Friday, March 27, 2009

Ironis Karena Tidak Ada Yang Menganggapnya Ironis

Jumat ini (27 Maret 2009), daerah sekitar Gasibu Bandung mulai mengalami kemacetan. Penggalangan massa kampanye di area strategis ini memasuki periode puncak. Jumat adalah jadwal Partai Demokrat, Sabtu (28 Maret) PAN, dan Minggu (29 Maret) PKS.

Tidak ada hal baru. Massa masih berkumpul tanpa tujuan jelas disertai ingar-bingar. Yang penting mengenakan atau mengusung atribut partai (kaos, bendera, atau spanduk).

Entah mereka berkumpul murni karena mendukung atau ada tujuan lain. Yang jelas, kabar mengenai pembagian uang tetap ada walau masih simpang siur. Ada yang bilang Rp20 ribu per orang. Ada yang mengaku Rp50 ribu. Dan bukan hanya Partai Demokrat. PAN, Gerindra, dan Golkar pun disinyalir melakukan hal yang serupa. Daftar ini bisa memanjang.

Saat saya melewati kekisruhan sekitar Gasibu, saya sempat mengamati sebagian massa sudah bubar sebelum acara selesai. Sebagian di antaranya dengan khidmat melanggar peraturan lalu lintas (mengendarai motor tanpa menggunakan helm, melewati batas lajur jalan, atau duduk memenuhi atap bus). Sisanya masih nongkrong di Gasibu, mendengarkan satu grup musik yang menyanyikan lagu Iwan Fals dengan lantang, "Penguasa, penguasa... berilah hamba uang. Beri hamba uang!"

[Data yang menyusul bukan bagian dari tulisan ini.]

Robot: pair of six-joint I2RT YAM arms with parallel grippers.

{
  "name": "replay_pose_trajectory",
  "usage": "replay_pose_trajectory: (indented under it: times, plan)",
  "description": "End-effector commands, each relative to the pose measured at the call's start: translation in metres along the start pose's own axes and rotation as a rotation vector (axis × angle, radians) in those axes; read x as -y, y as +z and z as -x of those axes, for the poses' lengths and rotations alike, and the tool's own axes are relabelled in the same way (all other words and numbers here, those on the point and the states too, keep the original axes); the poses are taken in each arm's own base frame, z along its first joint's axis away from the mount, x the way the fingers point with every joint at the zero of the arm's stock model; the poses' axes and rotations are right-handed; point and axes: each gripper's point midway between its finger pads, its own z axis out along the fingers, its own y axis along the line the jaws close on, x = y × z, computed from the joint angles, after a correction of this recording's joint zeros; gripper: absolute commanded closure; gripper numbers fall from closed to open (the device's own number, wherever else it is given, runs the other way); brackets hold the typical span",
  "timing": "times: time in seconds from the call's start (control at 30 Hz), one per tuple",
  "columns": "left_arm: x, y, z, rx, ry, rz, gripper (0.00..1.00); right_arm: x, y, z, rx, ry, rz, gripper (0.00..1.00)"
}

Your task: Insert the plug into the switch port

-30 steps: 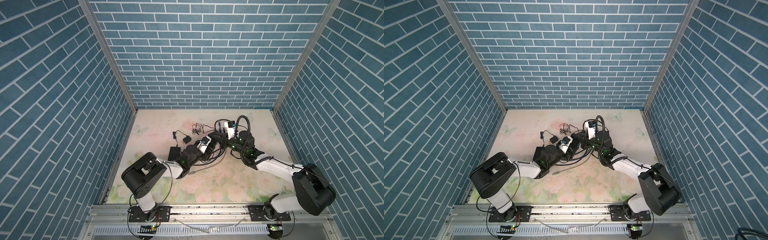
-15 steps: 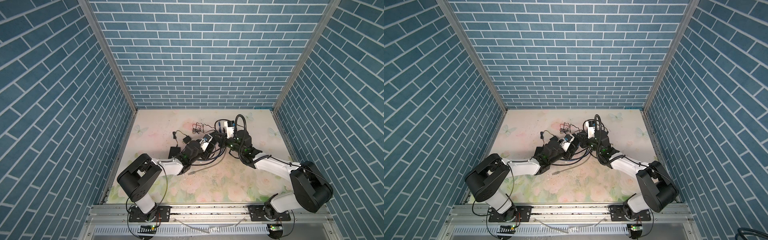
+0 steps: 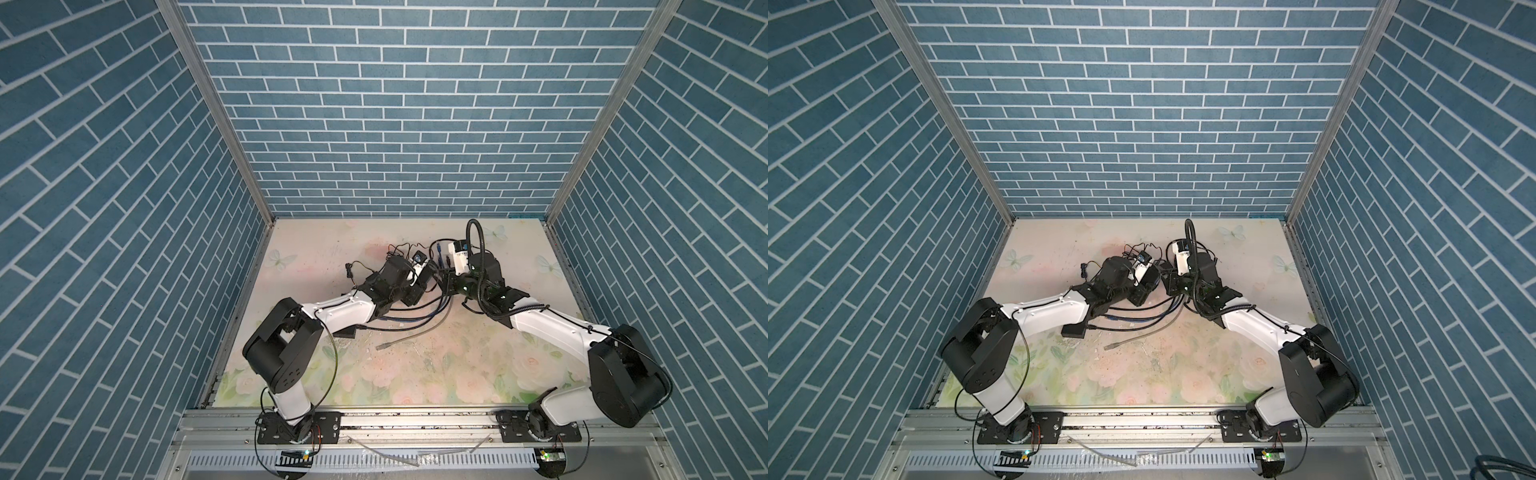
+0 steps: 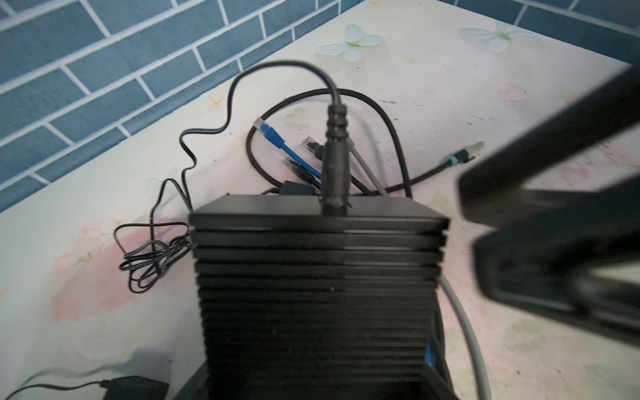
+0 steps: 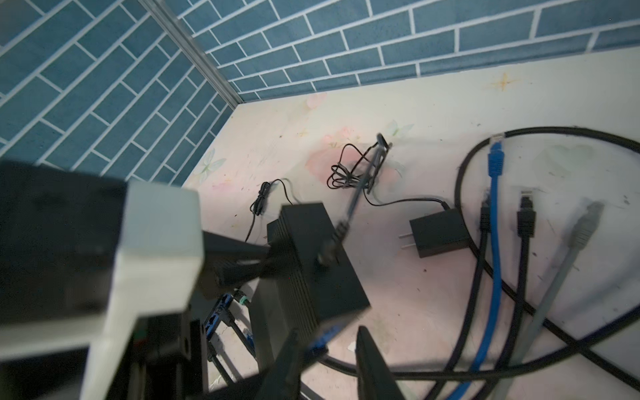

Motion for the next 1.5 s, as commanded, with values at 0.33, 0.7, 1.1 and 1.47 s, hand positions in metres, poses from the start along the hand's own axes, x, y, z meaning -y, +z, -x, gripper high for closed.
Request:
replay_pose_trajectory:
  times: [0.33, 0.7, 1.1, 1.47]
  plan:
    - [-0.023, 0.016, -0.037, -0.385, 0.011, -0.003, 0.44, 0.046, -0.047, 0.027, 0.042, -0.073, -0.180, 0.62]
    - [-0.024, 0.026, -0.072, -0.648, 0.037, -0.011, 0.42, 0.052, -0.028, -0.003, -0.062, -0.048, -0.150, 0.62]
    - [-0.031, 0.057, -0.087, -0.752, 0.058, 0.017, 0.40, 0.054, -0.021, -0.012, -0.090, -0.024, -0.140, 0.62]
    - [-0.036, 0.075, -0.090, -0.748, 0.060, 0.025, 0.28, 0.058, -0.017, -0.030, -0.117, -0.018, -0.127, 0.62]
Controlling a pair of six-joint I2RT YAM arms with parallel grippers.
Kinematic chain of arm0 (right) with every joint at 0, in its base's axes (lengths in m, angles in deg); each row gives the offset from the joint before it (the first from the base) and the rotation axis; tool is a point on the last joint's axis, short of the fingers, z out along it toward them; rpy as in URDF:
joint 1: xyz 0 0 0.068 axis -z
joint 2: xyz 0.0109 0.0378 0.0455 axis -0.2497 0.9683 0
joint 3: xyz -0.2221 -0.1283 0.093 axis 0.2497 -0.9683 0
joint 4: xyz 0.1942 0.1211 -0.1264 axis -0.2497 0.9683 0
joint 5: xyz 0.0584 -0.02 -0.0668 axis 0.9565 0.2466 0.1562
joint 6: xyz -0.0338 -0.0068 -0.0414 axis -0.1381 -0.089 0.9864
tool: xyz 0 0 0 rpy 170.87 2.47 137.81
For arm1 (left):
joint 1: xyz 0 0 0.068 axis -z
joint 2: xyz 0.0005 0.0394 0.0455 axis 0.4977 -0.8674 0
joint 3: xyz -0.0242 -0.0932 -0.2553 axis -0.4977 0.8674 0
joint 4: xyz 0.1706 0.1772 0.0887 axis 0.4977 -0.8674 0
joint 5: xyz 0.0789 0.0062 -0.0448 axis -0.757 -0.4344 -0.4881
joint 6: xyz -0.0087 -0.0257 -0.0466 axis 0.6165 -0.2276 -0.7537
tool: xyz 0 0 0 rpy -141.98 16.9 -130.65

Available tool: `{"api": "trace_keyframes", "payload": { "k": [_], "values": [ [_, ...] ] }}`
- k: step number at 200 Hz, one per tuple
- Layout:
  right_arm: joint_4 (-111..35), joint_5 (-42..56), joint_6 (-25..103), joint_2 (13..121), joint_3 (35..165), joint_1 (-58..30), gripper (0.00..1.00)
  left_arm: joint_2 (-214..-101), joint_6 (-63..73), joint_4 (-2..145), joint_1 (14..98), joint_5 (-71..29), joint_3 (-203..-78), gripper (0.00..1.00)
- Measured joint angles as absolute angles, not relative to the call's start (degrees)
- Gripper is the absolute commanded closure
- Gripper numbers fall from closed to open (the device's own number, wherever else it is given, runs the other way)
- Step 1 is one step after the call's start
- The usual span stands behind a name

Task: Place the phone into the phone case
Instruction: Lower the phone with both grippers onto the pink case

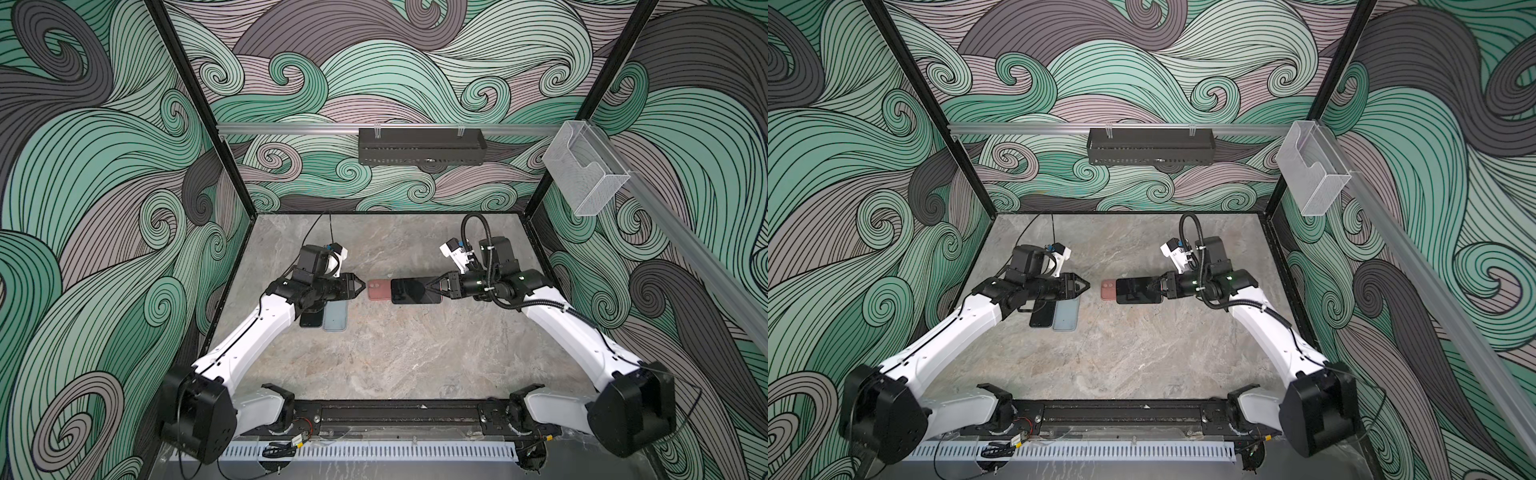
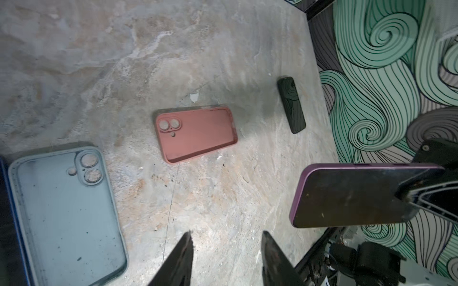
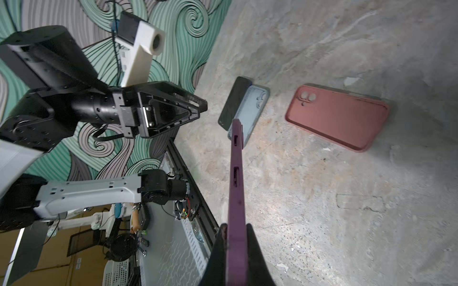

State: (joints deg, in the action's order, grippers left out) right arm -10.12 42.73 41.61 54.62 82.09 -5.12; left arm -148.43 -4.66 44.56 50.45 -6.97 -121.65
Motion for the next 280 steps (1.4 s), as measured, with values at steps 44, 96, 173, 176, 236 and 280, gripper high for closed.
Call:
{"api": "trace_keyframes", "payload": {
  "k": [44,96,173,176,236,280],
  "values": [
    [-8.8,38.2,41.4,60.5,83.5,-4.5,1.0,-164.0,-5.3,44.7,50.5,-11.6,-127.6,0.57],
    [-7.5,34.3,41.2,60.5,83.5,-3.9,1.0,-175.2,-6.2,45.2,50.6,-13.4,-131.5,0.64],
    [-7.3,31.9,41.2,58.8,82.5,-3.3,1.0,-185.2,-7.0,44.7,52.7,-13.8,-138.8,0.74],
    [-7.4,31.9,41.3,59.0,82.5,-3.3,1.0,-185.5,-7.1,44.7,52.8,-13.9,-138.9,0.75],
    [-8.0,33.7,41.2,68.1,87.9,-2.8,1.0,-189.1,-7.5,42.0,53.2,-15.6,-142.3,0.92],
    [-10.4,36.1,40.0,72.3,90.3,-2.8,1.0,-189.0,-7.4,40.6,54.0,-16.6,-142.4,0.96]
  ]
}}
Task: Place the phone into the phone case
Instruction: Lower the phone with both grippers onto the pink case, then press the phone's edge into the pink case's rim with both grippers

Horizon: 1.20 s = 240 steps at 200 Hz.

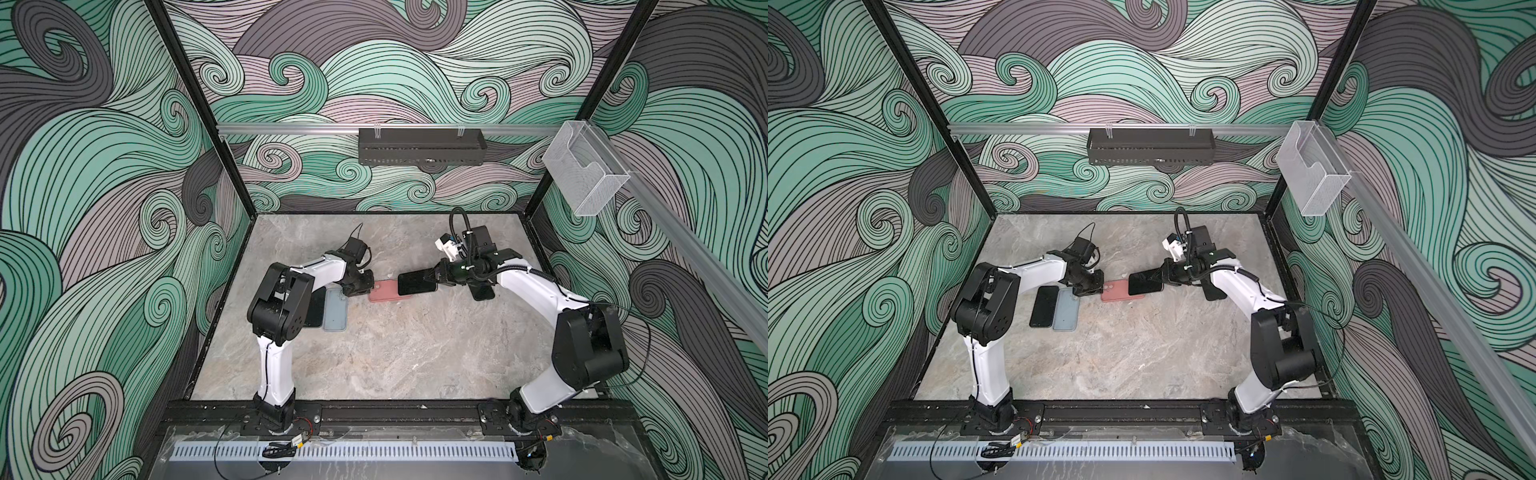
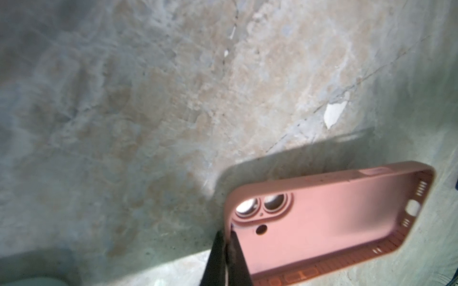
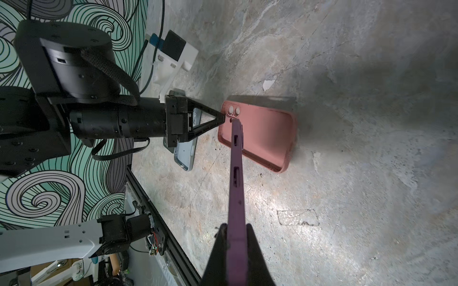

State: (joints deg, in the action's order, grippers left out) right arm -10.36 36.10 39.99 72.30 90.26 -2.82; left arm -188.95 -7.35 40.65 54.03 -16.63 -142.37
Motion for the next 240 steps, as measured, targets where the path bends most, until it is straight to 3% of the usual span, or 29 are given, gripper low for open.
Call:
{"api": "trace_keyframes", "payload": {
  "k": [152,212,240],
  "values": [
    [-18.3,39.2,33.5,72.9,78.0,-4.3,1.0,-183.5,-10.5,35.9,59.3,-17.4,-138.7,0.91],
    [-20.7,40.5,31.9,74.8,77.8,-4.3,1.0,-183.5,-11.5,37.3,59.6,-16.0,-138.2,0.91],
    [-21.4,42.2,31.1,76.8,78.4,-4.3,1.0,-183.3,-12.0,38.3,59.6,-16.0,-136.4,0.86]
  ]
}}
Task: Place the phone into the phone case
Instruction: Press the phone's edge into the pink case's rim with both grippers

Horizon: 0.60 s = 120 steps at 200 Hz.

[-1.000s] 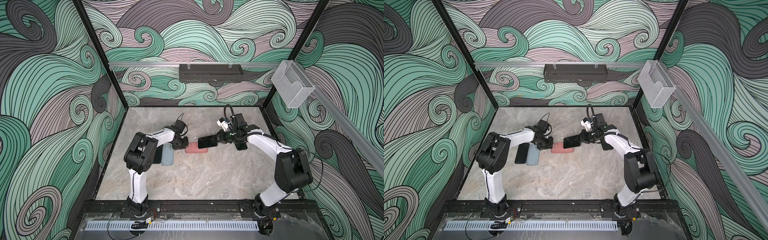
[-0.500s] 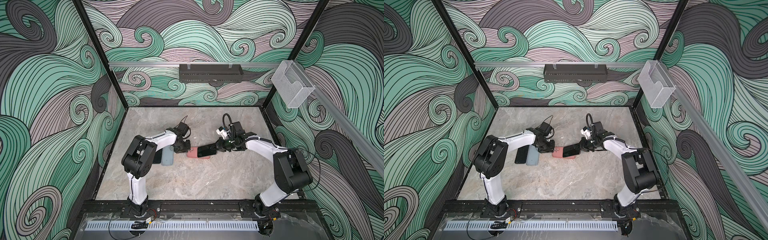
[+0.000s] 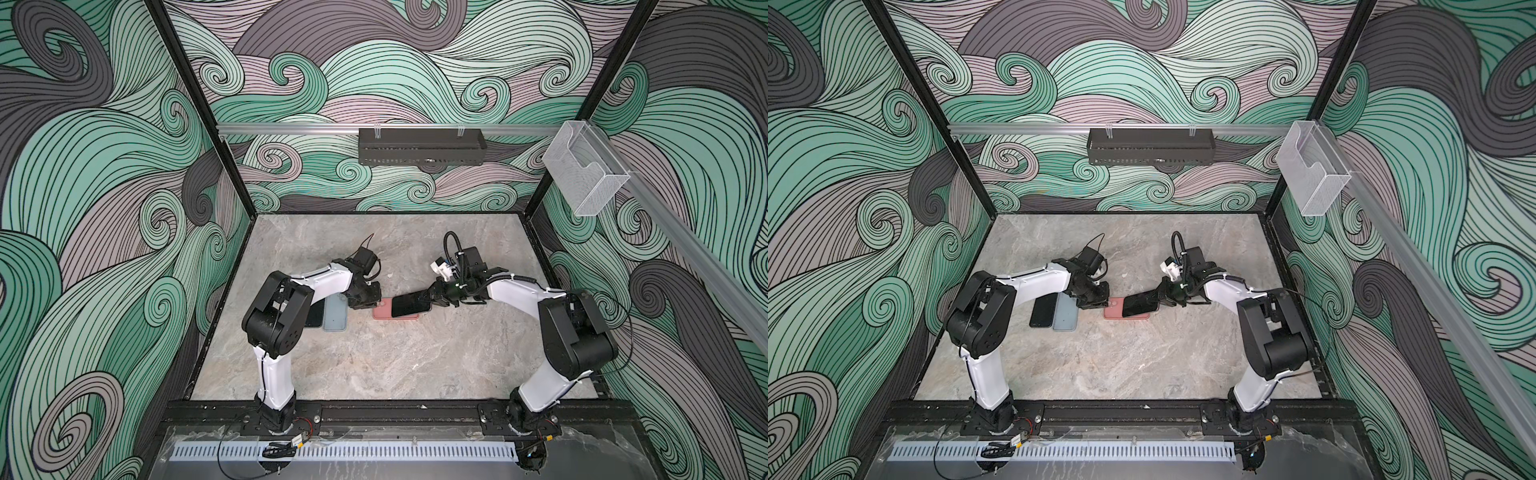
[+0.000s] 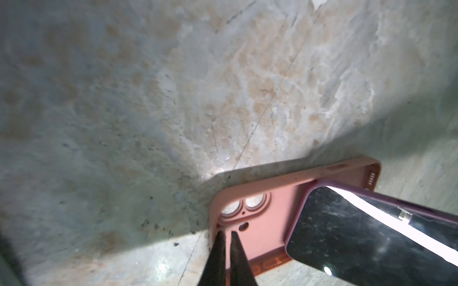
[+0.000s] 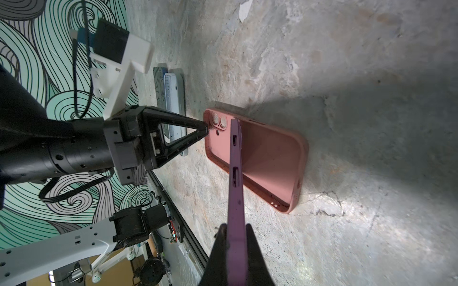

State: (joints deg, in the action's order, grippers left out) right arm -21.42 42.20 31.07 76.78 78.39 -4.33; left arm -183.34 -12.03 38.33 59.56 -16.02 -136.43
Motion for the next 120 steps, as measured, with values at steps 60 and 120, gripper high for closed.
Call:
{"api": "trace_keyframes", "payload": {
  "k": [60,120],
  "values": [
    [-22.4,43.2,30.5,78.1,78.4,-4.4,1.0,-181.0,-12.2,37.9,59.8,-20.1,-135.8,0.83],
    [-22.4,43.1,30.5,79.0,79.1,-4.8,1.0,-177.8,-12.2,36.4,59.8,-24.1,-135.6,0.86]
  ]
}}
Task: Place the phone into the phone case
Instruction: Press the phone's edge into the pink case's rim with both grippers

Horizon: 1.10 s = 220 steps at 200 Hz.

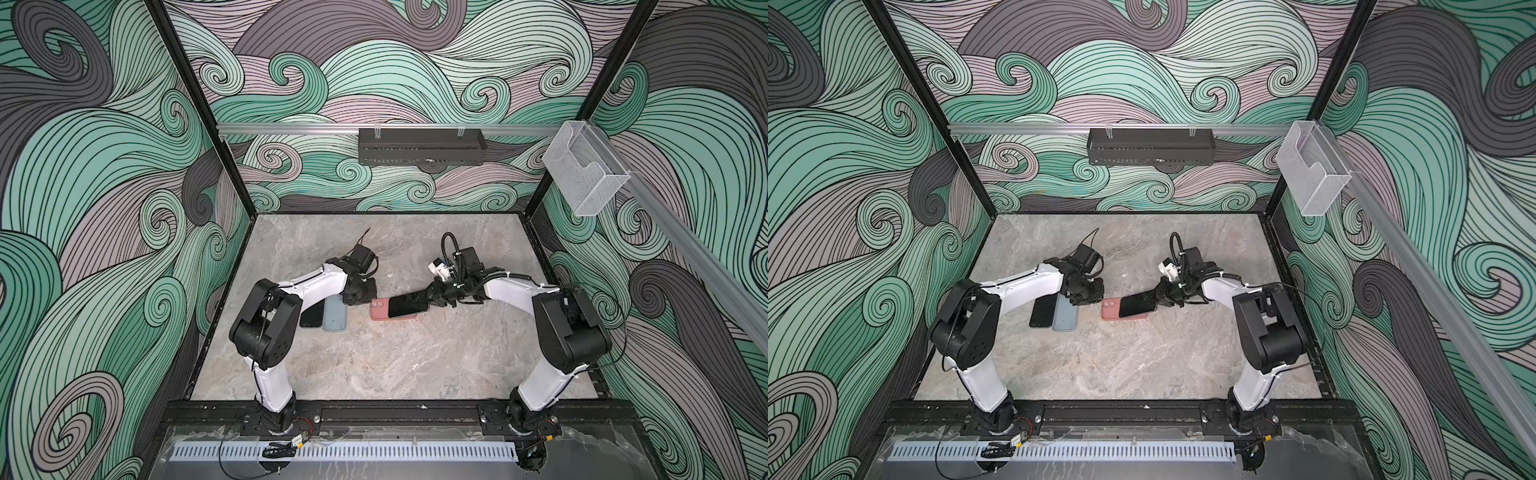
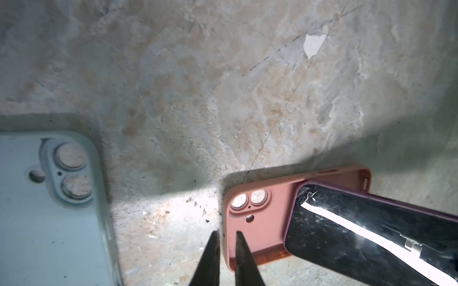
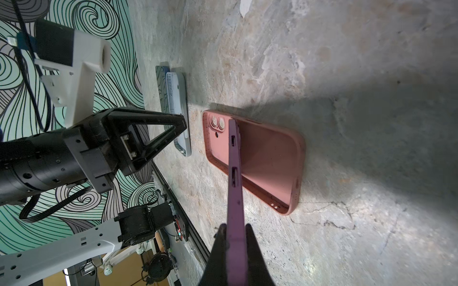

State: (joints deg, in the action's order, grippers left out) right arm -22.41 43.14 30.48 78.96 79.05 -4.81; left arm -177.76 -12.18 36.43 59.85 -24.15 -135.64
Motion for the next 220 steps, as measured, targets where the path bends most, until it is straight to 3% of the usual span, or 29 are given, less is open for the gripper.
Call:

Dan tidak ada yang menganggapnya ironis.

5 comments:

Unknown said...

Rp 20 ribu? Rp 50 ribu? Hah, itu alasannya orang menuh-menuhin Gasibu ampe bikin macet, soalnya ada yang bagi-bagi duit.
Coba kalo saya lewat. Saya bakalan bilang, "Ah, duit segini mah cetek. Saya dong, tadi ada yang ngasih saya Rp 100ribu!"
Pasti orang-orang noleh semua. "100 ribu? Di mana? Di mana?!"
Bual saya, "Tuuh..di Tegallega! Tapi nggak tau jam segini mah, masih ada nggak ya?"
Spontan orang-orang yang bikin macet di Gasibu langsung bubar dan minggat semua, tancap gas ke arah Tegallega. Tinggal saya melaju di Gasibu dengan santai..

Isman H. Suryaman said...

Sayangnya hukum fisika masih berlaku. Jadi kalau puluhan ribu orang di Gasibu spontan pindah sementara kapasitas jalan hanya berapa ratus per menit, yang jadi adalah spontan gagal pindah, hehe.

annelies said...

Selama kampanye mengandalkan pengerahan massa masih diandalkan, mungkin uang masih akan menjadi iming-iming populer.
Tapi kalau soal nanti massa itu benar memilih atau tidak, rasa-rasanya kampanye dengan pengerahan massa tidak lagi menjadi faktor penentu. Masyarakat sudah lebih dewasa dalam menentukan pilihan. bukan begitu saudara-saudara?

Unknown said...

Hm... pembodohan masyarakat! ternyata, suara rakyat bissa dengan mudah dibeli dengan uang. huhu. pembodohan nggak sih namanya??? demokrasi??? appa bener iia? sepertinya rakyat tidak mempunyai pilihan sendiri, karena mereka udah terlanjur takluk dengan uank dan janji" iank di umbar oleh mreka" iank menginginkan tahta di kursi pejabat. lucu...

Isman H. Suryaman said...

Ya, annelies. Malah sejumlah politisi yang memprotes (baca: mencak-mencak) di TV karena hasil pemilu tidak mencerminkan massa kampanye yang mereka galang jadi terlihat kurang cerdas. :)

Itu yang namanya investasi jangka pendek, Riffy. :p Politisi yang dapat suara dari pemilih seperti itu sering lupa bahwa orang-orang itulah yang akan mereka pimpin nantinya, hehe.